I did. Harmony and I felt so anti-establishment. We wanted to tear the system down. So ending up at the Oscars was pretty shocking. There was an idea after Boys Don’t Cry, “Oh, everything’s going to happen for Chloë.” But I’d already been pigeonholed in this indie world, and it was very hard for me to make the leap. There was so much about mathematics, how much money your movies had made at that point, even to get cast in indie pictures. So if you hadn’t been in any movies that had made any money, they wouldn’t cast you. Some people, like Michelle Williams and Kirsten Dunst, who’d been in Bring It On, which made a gazillion dollars, were able to bridge both words. I somehow missed that opportunity or wasn’t presented with those opportunities, so I feel like I kind of fell by the wayside. And I felt a little bit bitter about that. 

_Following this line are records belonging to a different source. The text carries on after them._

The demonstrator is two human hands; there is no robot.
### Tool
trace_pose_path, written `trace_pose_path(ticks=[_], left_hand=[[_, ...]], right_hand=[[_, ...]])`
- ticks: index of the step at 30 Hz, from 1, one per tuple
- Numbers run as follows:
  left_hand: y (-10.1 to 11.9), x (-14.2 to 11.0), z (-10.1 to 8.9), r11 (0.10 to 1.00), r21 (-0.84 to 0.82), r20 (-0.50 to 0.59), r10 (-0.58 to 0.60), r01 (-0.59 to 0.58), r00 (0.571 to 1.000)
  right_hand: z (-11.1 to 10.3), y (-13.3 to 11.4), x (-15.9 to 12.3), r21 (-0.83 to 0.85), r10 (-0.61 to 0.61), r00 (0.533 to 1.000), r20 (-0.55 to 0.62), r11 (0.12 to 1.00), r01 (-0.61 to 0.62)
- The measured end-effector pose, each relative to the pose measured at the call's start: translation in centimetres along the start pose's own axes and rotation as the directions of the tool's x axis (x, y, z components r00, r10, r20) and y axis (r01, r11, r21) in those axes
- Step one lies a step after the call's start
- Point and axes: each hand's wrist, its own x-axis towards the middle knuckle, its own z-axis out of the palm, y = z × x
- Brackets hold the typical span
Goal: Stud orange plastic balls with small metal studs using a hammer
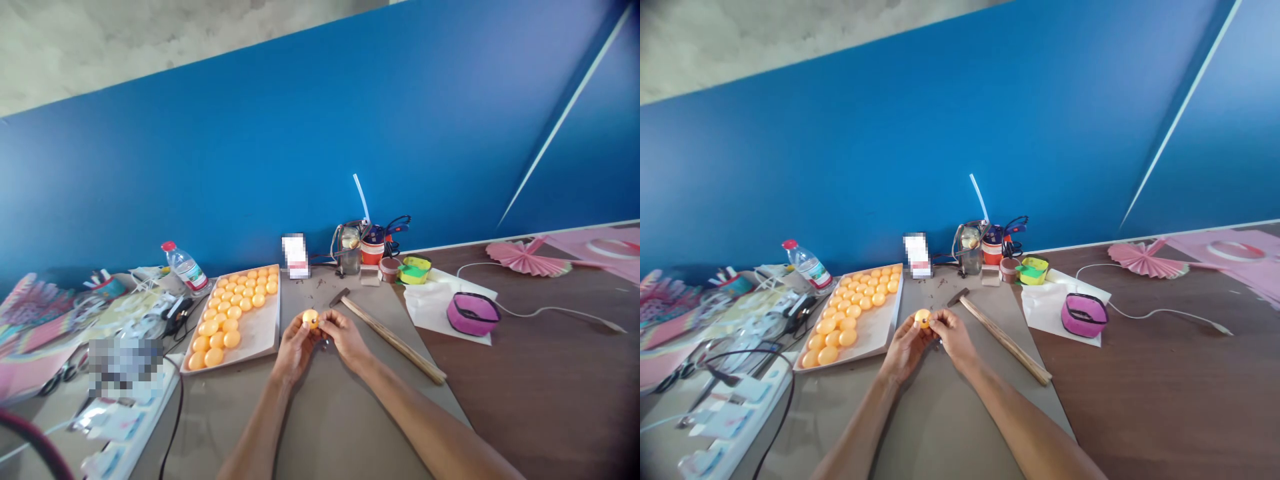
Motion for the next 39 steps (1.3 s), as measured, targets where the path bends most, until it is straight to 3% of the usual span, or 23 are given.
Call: trace_pose_path(ticks=[14, 17, 20, 22, 24, 26, 28, 31, 33, 36, 39], left_hand=[[-0.2, -0.2, 0.5, 0.988, 0.132, -0.056, 0.087, -0.079, 0.995], [-0.2, -0.2, 0.6, 0.994, 0.084, -0.050, 0.079, -0.075, 0.996], [0.1, -0.3, 0.8, 0.999, -0.026, -0.028, 0.046, -0.047, 0.999], [0.3, -0.3, 0.7, 0.996, -0.091, -0.022, 0.014, -0.016, 1.000], [0.5, -0.2, 0.5, 0.990, -0.144, -0.030, -0.016, 0.011, 0.999], [0.6, -0.1, 0.2, 0.983, -0.183, -0.039, -0.034, 0.026, 0.999], [0.7, 0.1, -0.1, 0.977, -0.213, -0.049, -0.035, 0.024, 0.998], [0.8, 0.3, -0.2, 0.971, -0.241, -0.067, -0.018, 0.002, 0.998], [0.9, 0.3, -0.2, 0.970, -0.243, -0.072, -0.011, -0.007, 0.997], [0.9, 0.2, -0.2, 0.973, -0.232, -0.059, -0.013, -0.001, 0.998], [0.8, 0.1, -0.1, 0.976, -0.215, -0.047, -0.023, 0.012, 0.999]], right_hand=[[0.3, 0.5, 0.0, 0.027, 0.039, 0.995, -0.088, 0.999, -0.037], [0.4, 0.5, 0.1, 0.056, 0.053, 0.993, -0.109, 0.997, -0.047], [0.2, 0.4, 0.4, 0.111, 0.073, 0.997, -0.032, 0.991, -0.069], [-0.3, 0.3, 0.7, 0.065, 0.051, 0.999, -0.010, 0.997, -0.051], [-1.0, 0.3, 0.9, -0.139, -0.041, 0.997, -0.066, 0.990, 0.032], [-1.6, 0.3, 1.0, -0.488, -0.194, 0.977, -0.094, 0.864, 0.124], [-1.9, 0.2, 0.7, -0.769, -0.303, 0.953, -0.025, 0.615, 0.176], [-2.0, 0.0, 0.1, -0.954, -0.290, 0.953, 0.084, 0.251, 0.161], [-1.9, 0.0, -0.1, -0.988, -0.233, 0.967, 0.101, 0.092, 0.126], [-1.7, 0.2, -0.3, -0.991, -0.169, 0.977, 0.133, -0.025, 0.131], [-1.6, 0.3, -0.1, -0.988, -0.167, 0.974, 0.154, -0.030, 0.151]])
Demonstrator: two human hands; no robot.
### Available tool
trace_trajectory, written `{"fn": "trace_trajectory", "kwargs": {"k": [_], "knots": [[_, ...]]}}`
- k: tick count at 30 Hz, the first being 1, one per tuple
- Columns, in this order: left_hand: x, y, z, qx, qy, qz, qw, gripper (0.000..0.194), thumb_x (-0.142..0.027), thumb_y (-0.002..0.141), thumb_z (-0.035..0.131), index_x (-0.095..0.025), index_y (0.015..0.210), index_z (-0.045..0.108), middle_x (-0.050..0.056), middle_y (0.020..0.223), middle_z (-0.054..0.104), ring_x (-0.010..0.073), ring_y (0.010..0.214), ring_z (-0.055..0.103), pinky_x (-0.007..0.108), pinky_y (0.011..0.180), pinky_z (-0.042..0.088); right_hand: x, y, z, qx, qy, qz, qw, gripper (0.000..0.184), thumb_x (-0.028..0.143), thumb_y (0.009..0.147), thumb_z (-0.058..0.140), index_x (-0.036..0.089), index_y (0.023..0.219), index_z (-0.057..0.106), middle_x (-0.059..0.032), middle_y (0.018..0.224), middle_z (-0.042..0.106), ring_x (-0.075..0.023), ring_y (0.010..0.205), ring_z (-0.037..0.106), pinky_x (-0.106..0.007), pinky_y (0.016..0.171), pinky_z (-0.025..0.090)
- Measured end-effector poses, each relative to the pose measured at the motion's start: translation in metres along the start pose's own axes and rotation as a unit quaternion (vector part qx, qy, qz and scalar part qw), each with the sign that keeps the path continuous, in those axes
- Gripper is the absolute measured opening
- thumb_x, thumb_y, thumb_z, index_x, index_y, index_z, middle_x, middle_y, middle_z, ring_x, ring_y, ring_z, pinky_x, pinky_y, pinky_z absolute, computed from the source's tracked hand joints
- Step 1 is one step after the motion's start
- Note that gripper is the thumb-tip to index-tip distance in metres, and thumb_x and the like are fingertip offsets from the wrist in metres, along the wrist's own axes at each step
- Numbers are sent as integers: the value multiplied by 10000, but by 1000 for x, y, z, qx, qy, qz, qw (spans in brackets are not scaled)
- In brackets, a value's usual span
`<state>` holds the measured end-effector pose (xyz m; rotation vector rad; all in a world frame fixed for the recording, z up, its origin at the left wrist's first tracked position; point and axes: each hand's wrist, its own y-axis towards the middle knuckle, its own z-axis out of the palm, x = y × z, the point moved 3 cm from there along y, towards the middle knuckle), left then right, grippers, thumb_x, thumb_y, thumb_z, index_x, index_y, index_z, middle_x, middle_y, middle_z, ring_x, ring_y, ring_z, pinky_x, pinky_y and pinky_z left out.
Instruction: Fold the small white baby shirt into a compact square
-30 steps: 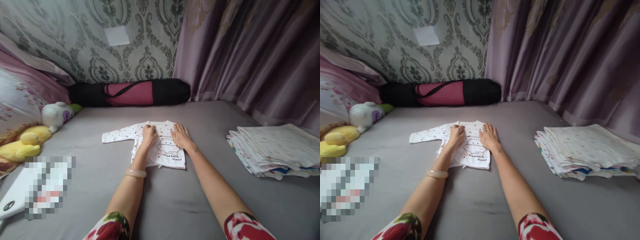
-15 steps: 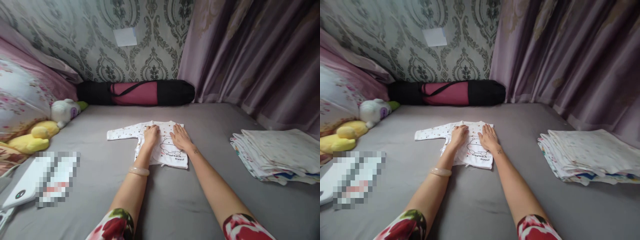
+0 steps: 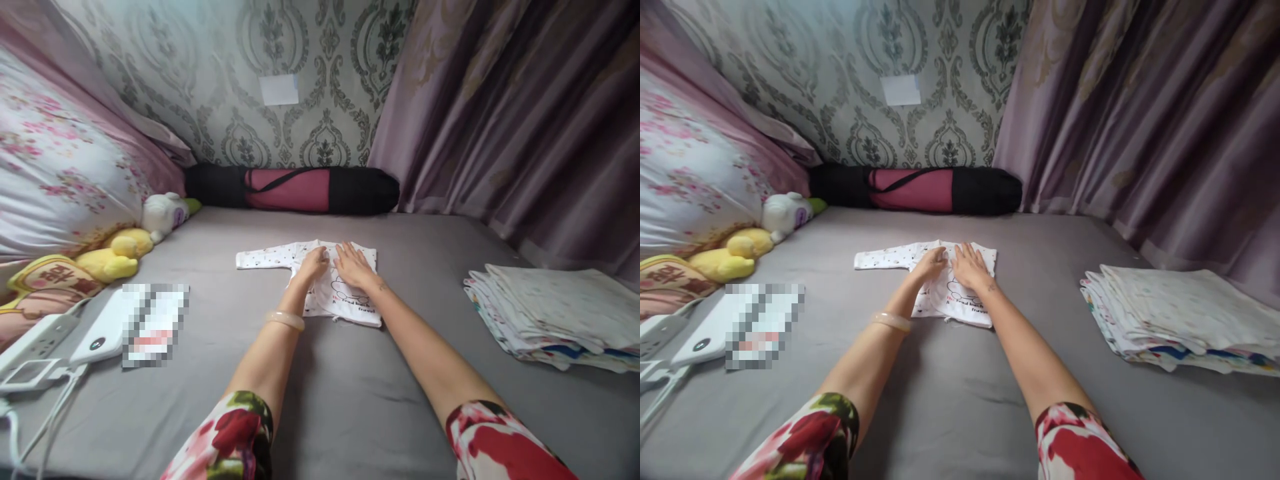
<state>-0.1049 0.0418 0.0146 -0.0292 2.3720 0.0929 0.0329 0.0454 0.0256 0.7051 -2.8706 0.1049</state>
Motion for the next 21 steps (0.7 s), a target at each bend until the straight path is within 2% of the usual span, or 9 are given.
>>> {"fn": "trace_trajectory", "kwargs": {"k": [3, 7, 12, 17, 21], "knots": [[5, -6, -8, -7, -35, 0, 999, 474, -130, 820, 486, -111, 1290, 544, 166, 1295, 590, 243, 1194, 550, 348, 1001, 410, 13, -3, 16, 1, 21, 1, 1000, 561, 383, 1020, 192, 151, 1529, 223, -103, 1576, 146, -238, 1445, 85, -448, 1162, 83], [19, -13, -18, -39, -88, -11, 995, 445, -128, 840, 454, -103, 1270, 565, 165, 1307, 588, 247, 1224, 542, 373, 1033, 400, 15, -5, 28, -3, 17, 8, 1000, 550, 396, 1023, 199, 187, 1531, 229, -93, 1576, 158, -255, 1443, 86, -470, 1158, 62], [30, -18, -26, -67, -125, -22, 990, 407, -113, 815, 476, -108, 1196, 620, 155, 1217, 651, 244, 1129, 610, 390, 1012, 432, 14, -3, 23, 16, 13, 8, 1000, 557, 408, 1024, 218, 177, 1530, 232, -102, 1573, 164, -260, 1442, 91, -468, 1157, 78], [34, -16, -37, -99, -156, -27, 982, 354, -137, 826, 492, -117, 1144, 646, 139, 1193, 663, 220, 1109, 618, 351, 1004, 440, 18, 6, 12, 57, 12, 20, 998, 544, 374, 1016, 255, 142, 1507, 290, -141, 1560, 194, -290, 1435, 126, -515, 1142, 109], [39, -14, -46, -116, -171, -30, 978, 317, -150, 833, 498, -129, 1104, 660, 127, 1163, 676, 213, 1081, 626, 348, 1002, 439, 31, 19, 7, 24, 4, 5, 1000, 546, 344, 1016, 234, 69, 1478, 327, -149, 1552, 210, -256, 1438, 121, -492, 1156, 71]]}}
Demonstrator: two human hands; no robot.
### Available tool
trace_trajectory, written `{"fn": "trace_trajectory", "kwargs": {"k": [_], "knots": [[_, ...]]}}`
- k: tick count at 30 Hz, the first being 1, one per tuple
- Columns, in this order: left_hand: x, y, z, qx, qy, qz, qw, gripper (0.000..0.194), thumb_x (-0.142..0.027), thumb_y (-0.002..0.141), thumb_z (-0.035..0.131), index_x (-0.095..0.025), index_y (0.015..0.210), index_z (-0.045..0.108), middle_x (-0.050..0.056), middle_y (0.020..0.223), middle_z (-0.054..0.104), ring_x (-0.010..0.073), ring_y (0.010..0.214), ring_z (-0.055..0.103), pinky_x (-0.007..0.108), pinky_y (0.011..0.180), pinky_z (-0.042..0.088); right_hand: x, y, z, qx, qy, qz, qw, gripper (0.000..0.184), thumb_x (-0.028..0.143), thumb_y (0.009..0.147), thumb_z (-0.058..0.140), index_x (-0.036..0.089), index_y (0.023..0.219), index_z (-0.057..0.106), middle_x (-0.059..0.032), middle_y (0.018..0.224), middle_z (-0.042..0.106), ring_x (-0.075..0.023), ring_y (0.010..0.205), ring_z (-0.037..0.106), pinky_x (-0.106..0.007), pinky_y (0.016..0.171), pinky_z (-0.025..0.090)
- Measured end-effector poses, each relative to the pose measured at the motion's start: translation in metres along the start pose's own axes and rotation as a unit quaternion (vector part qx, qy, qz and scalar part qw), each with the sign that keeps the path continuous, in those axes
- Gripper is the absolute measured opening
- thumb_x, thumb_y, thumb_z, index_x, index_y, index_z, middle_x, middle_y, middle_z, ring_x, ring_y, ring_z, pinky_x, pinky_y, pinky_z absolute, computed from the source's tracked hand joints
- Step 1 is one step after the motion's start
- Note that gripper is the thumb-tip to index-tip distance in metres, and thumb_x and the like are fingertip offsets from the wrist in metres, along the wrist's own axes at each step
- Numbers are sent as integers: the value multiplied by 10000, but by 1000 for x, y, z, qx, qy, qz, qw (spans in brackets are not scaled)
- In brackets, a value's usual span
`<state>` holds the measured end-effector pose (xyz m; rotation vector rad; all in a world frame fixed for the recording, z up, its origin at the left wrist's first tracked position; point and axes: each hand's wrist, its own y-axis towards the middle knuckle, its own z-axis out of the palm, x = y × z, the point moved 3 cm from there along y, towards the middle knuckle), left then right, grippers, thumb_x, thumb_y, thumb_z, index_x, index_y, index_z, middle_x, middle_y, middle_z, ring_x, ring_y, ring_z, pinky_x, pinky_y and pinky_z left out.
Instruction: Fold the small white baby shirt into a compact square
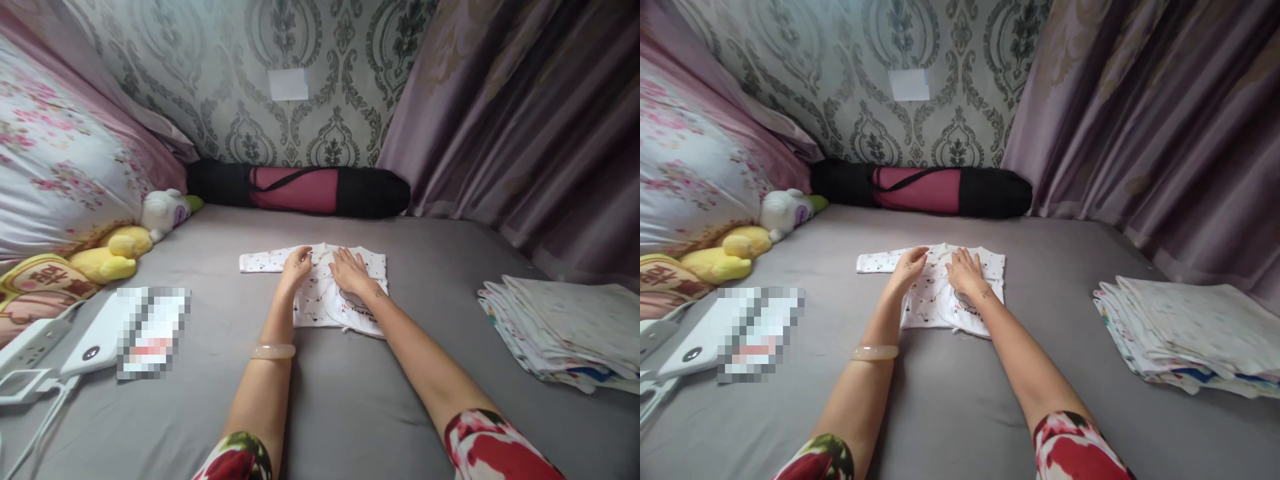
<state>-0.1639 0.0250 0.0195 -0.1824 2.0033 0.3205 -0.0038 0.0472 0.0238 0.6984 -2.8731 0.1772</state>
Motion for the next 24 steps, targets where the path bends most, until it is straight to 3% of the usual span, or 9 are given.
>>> {"fn": "trace_trajectory", "kwargs": {"k": [6, 11, 19, 24], "knots": [[6, 0, 0, 22, -45, -26, 998, 288, -174, 830, 508, -121, 1065, 666, 132, 1103, 692, 218, 998, 655, 357, 920, 488, 19, 7, 12, -34, 5, -11, 999, 581, 370, 1016, 243, 54, 1503, 255, -128, 1565, 166, -233, 1443, 97, -439, 1165, 56], [14, 2, -8, -22, -43, -51, 998, 284, -215, 846, 483, -127, 1041, 671, 129, 995, 703, 210, 883, 676, 343, 825, 514, 20, 5, 19, -41, -1, -9, 999, 568, 360, 1016, 245, 52, 1490, 293, -129, 1560, 191, -237, 1437, 128, -431, 1164, 72], [32, -2, -50, -174, 111, -102, 973, 196, -205, 815, 513, -177, 914, 679, 123, 904, 705, 270, 958, 640, 371, 849, 473, 14, 11, 18, -6, 20, -11, 1000, 578, 389, 1019, 243, 62, 1494, 287, -134, 1565, 166, -239, 1443, 94, -445, 1163, 63], [21, -13, -59, -169, 214, -195, 942, 296, -270, 879, 469, -155, 1088, 642, 167, 1104, 643, 300, 1103, 576, 393, 917, 449, 22, 18, 7, -26, 25, -32, 999, 597, 388, 1018, 241, 48, 1508, 241, -134, 1572, 127, -236, 1447, 52, -459, 1162, 16]]}}
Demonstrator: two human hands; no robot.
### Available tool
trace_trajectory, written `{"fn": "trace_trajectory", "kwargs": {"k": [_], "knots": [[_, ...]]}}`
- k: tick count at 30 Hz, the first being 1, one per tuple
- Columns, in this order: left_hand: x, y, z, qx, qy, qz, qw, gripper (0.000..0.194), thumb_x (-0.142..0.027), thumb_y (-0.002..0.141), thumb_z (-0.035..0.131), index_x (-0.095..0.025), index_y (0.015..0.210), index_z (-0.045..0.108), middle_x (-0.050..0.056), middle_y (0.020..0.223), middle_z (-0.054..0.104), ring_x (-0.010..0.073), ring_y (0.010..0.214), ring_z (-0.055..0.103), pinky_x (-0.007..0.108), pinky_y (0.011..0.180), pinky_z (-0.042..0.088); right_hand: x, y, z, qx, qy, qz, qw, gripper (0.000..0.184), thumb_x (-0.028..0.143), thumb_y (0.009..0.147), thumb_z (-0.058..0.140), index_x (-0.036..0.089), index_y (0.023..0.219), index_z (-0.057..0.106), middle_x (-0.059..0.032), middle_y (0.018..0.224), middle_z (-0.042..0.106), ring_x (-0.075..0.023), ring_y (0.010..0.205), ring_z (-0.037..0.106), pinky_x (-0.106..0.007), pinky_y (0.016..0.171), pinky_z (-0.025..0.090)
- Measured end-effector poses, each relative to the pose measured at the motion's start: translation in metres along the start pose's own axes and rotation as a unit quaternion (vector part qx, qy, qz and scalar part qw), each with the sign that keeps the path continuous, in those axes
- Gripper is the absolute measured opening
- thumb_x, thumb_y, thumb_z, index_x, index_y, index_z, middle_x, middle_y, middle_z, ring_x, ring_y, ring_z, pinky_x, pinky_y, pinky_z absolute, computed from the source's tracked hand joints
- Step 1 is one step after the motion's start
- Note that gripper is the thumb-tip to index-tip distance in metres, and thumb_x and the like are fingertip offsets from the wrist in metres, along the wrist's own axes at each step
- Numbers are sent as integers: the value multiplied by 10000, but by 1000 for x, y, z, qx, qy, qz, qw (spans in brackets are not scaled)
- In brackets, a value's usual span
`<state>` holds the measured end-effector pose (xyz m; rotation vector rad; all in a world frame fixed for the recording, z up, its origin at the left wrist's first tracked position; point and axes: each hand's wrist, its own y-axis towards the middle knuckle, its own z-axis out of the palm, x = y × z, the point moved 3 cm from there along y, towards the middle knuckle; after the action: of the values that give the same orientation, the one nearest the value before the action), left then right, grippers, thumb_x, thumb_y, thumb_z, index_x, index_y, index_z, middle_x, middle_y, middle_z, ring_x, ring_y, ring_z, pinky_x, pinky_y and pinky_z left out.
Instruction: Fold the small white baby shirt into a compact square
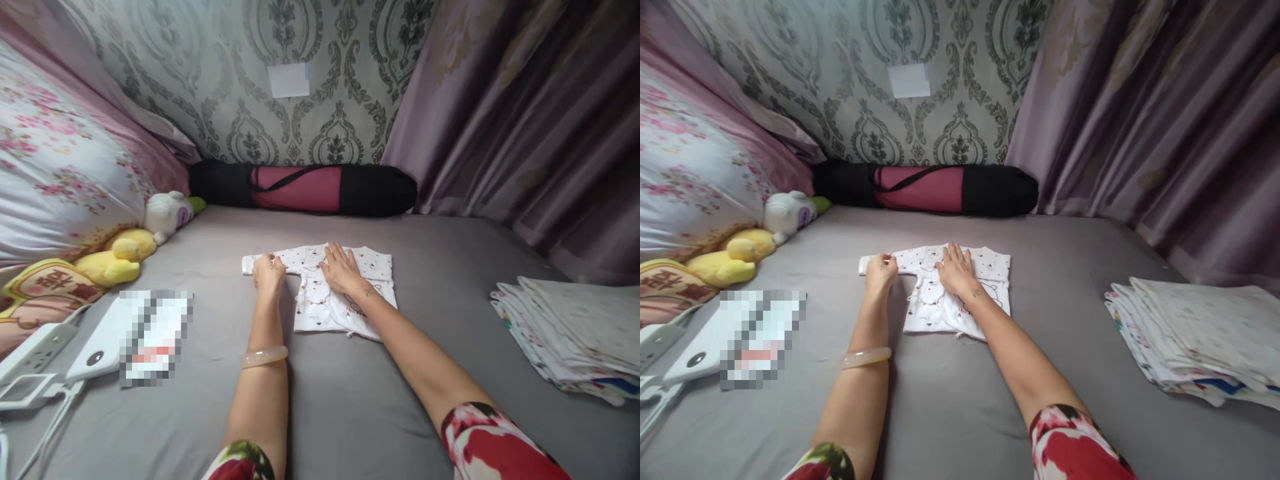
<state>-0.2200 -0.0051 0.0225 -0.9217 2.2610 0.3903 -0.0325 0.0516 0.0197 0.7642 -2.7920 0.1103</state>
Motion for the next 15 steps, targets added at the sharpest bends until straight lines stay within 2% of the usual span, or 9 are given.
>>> {"fn": "trace_trajectory", "kwargs": {"k": [4, 8, 12, 15], "knots": [[-3, -8, -8, -21, 59, -23, 998, 331, -312, 888, 477, -131, 1133, 605, 214, 1233, 530, 345, 1221, 472, 430, 962, 419, 15, 10, 3, -7, 1, -26, 1000, 607, 399, 1014, 251, 41, 1505, 251, -125, 1567, 156, -225, 1447, 67, -436, 1166, 8], [-1, -8, -12, -60, 83, -65, 993, 369, -317, 847, 545, -109, 1151, 555, 234, 1310, 440, 380, 1250, 416, 469, 972, 402, 23, 17, 18, -4, -8, -20, 1000, 619, 413, 1015, 247, 31, 1501, 256, -124, 1563, 172, -222, 1445, 83, -426, 1166, 6], [6, -4, -12, -95, 82, -111, 986, 435, -325, 822, 572, -94, 1181, 492, 260, 1333, 415, 394, 1254, 409, 505, 968, 396, 22, 18, 29, -17, -20, -11, 1000, 607, 406, 1019, 228, 32, 1495, 276, -125, 1557, 195, -214, 1443, 97, -429, 1163, -21], [11, 1, -12, -117, 79, -128, 982, 412, -299, 814, 573, -98, 1161, 480, 266, 1299, 458, 396, 1245, 421, 529, 957, 398, 21, 17, 29, -18, -16, -12, 1000, 604, 404, 1017, 238, 36, 1494, 281, -123, 1557, 197, -211, 1442, 100, -422, 1164, -13]]}}
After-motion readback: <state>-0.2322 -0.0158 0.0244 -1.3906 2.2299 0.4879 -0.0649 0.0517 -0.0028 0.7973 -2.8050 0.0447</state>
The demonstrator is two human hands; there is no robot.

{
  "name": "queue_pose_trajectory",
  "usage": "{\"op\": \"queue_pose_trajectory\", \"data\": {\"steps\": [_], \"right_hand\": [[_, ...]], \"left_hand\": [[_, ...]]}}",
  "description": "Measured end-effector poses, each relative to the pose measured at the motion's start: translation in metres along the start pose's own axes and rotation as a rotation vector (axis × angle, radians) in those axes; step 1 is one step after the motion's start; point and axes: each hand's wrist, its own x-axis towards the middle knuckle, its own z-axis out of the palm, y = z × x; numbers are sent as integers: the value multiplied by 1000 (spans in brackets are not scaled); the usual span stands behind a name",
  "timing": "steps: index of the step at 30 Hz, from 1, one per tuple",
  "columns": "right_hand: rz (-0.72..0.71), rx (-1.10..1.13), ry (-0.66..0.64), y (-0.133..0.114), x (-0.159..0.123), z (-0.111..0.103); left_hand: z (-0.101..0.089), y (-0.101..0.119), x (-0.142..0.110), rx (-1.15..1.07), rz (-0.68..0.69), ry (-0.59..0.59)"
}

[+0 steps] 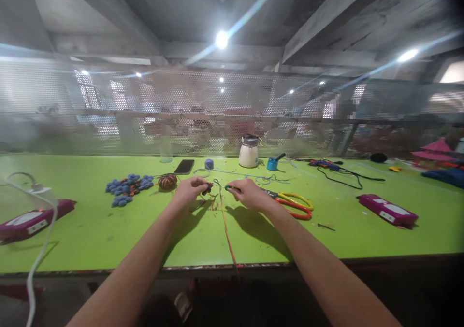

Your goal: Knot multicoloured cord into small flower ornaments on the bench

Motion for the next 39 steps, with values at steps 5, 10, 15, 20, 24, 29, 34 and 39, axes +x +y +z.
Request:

So few actors have had the career longevity that you’ve had. 

There were a lot of indies that I passed on that I wish I had done. There were a few small parts in bigger comedies that I now look back on and realize I could have done. But it’s always the what if. It’s a guessing game. You always think, Why didn’t this happen? Was I not pretty enough? Was I not a good enough actor? Was I not smart enough? Do people think of me only as a fashion person? Is it because I’m another blond white girl, and a blond white girl is the star and they surround her with brunettes.

Do you think you were perceived as too New York? Not enough L.A.? 

I don’t know. Julien Donkey-Boy was doing the festivals at the same time Boys Don’t Cry was. What was my next role? I’ll have to look at my IMDb list. I did American Psycho after that. Then I did If These Walls Could Talk 2 because I had borrowed money from WME to pay my mother’s mortgage and they made me do that to pay them back. Then I did a short film with Jim Jarmusch in Ten Minutes Older. I did Demonlover, Party Monster, Dogville, Shattered Glass, Melinda and Melinda, Zodiac. I was always looking for stories that were challenging.

  • Harmony Korine and Chloë Sevigny, 1995

  • Chloë Sevigny in Boys Dont Cry

You once told me that Lana was your favorite role that you’ve played. Is that still the case?  

Outside of television, it’s the biggest part I’ve played. When Big Love happened, I was still plugging away in films, hoping to be some sort of character actress. I thought, I just want to have a home and a life and not have to be living check to check. Then Big Love was offered to me. I didn’t even have to audition. At the time, HBO had The Sopranos and Six Feet Under and I thought what was happening there was very exciting. But it was a real divide then between the film world and the TV world. You had to make a choice. I don’t want to sound like I’m apologizing for my career, or ungrateful or unhappy with how it’s been. But as far as the impact of Boys Don’t Cry on my career, that’s always been perplexing. 

I was at a party with you a few years back when a younger actress thanked you for your role in Boys Don’t Cry. It’s arguably one of the most significant films about homophobia and transphobia ever made. I wonder if you get many responses from younger generations? 

Yeah, I do. A lot of people still talk about that movie—that and Kids—and come up to me about it all the time. It’s still making an impact, and I’m endlessly proud of it.